Semangat Kebangsaan dan Prestasi di Jawa Tengah
Dalam sesi pembukaan, Bambang Wuryanto menguji langsung pemahaman peserta LCC Empat Pilar MPR dengan memberikan pertanyaan spontan. Ia meminta peserta untuk menyebutkan dengan jelas alinea keempat pembukaan UUD NRI Tahun 1945. Pertanyaan ini langsung dijawab dengan semangat oleh perwakilan dari SMA Negeri 1 Pati, menunjukkan kesiapan dan pemahaman mereka terhadap materi kebangsaan.
Bambang memberikan masukan agar pembacaan pasal-pasal konstitusi dilakukan dengan nada yang lebih tenang dan pelan, agar maknanya dapat lebih meresap ke dalam hati.
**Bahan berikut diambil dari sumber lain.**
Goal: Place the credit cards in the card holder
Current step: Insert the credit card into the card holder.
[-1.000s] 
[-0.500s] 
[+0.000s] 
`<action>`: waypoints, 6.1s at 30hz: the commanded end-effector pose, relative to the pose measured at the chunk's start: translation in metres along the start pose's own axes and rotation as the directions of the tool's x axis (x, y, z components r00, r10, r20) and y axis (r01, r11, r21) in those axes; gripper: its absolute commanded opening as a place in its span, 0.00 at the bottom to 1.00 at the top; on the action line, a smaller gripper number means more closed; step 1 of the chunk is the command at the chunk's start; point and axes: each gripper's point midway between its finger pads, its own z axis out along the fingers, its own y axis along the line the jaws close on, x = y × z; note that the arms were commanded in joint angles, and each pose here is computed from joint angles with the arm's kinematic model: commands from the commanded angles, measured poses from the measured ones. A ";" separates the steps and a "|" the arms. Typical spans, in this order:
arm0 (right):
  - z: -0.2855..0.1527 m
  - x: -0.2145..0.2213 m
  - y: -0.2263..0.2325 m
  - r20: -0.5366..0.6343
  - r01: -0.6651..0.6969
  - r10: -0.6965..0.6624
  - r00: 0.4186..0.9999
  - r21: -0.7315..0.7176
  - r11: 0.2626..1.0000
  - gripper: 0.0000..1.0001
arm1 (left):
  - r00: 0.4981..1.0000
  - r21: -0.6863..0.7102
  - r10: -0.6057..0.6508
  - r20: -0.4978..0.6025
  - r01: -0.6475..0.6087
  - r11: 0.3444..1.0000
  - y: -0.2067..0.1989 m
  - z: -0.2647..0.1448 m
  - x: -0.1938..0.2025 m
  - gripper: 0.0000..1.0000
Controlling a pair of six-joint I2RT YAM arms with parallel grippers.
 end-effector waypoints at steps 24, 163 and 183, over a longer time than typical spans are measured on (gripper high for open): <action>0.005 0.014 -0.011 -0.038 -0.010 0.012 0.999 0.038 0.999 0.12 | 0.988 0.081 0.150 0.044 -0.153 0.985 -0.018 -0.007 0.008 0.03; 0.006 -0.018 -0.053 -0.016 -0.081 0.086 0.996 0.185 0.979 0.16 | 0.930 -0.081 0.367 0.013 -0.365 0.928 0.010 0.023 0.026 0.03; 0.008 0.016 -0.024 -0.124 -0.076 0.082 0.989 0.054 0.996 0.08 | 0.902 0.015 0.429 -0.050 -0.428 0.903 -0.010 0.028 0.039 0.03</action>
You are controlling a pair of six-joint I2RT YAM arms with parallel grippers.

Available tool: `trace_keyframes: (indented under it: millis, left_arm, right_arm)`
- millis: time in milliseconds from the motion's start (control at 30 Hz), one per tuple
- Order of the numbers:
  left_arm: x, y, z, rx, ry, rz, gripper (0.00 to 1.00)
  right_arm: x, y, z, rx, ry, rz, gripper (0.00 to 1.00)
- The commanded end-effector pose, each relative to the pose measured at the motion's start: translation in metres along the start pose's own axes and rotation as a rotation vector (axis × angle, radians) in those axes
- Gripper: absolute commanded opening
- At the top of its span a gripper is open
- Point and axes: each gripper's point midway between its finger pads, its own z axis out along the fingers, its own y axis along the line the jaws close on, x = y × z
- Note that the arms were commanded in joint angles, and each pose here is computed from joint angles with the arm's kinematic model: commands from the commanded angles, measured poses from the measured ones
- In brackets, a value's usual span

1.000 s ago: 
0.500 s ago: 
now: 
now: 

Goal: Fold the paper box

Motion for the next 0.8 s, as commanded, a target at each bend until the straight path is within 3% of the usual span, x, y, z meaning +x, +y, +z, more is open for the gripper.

Interaksi ini menunjukkan bahwa LCC Empat Pilar MPR tidak hanya menguji hafalan, tetapi juga pemaknaan dan penghayatan terhadap nilai-nilai luhur bangsa. Hal ini sejalan dengan tujuan MPR RI untuk menumbuhkan kesadaran berbangsa dan bernegara yang mendalam.
Kegiatan LCC Empat Pilar MPR ini turut dihadiri oleh sejumlah pejabat penting lainnya, termasuk Wakil Ketua MPR RI Lestari Moerdijat, anggota MPR RI Fadholi dan Mohamad Toha. Plt. Sekretaris Jenderal MPR RI, Siti Fauziah, beserta jajarannya seperti Kepala Biro Perencanaan dan Keuangan, Deputi Bidang Administrasi MPR RI Triyatni, dan Kepala Biro Umum, Deputi Bidang Administrasi MPR RI Herry Putra, juga turut hadir. Kehadiran mereka menegaskan dukungan penuh lembaga negara terhadap inisiatif pendidikan kebangsaan ini.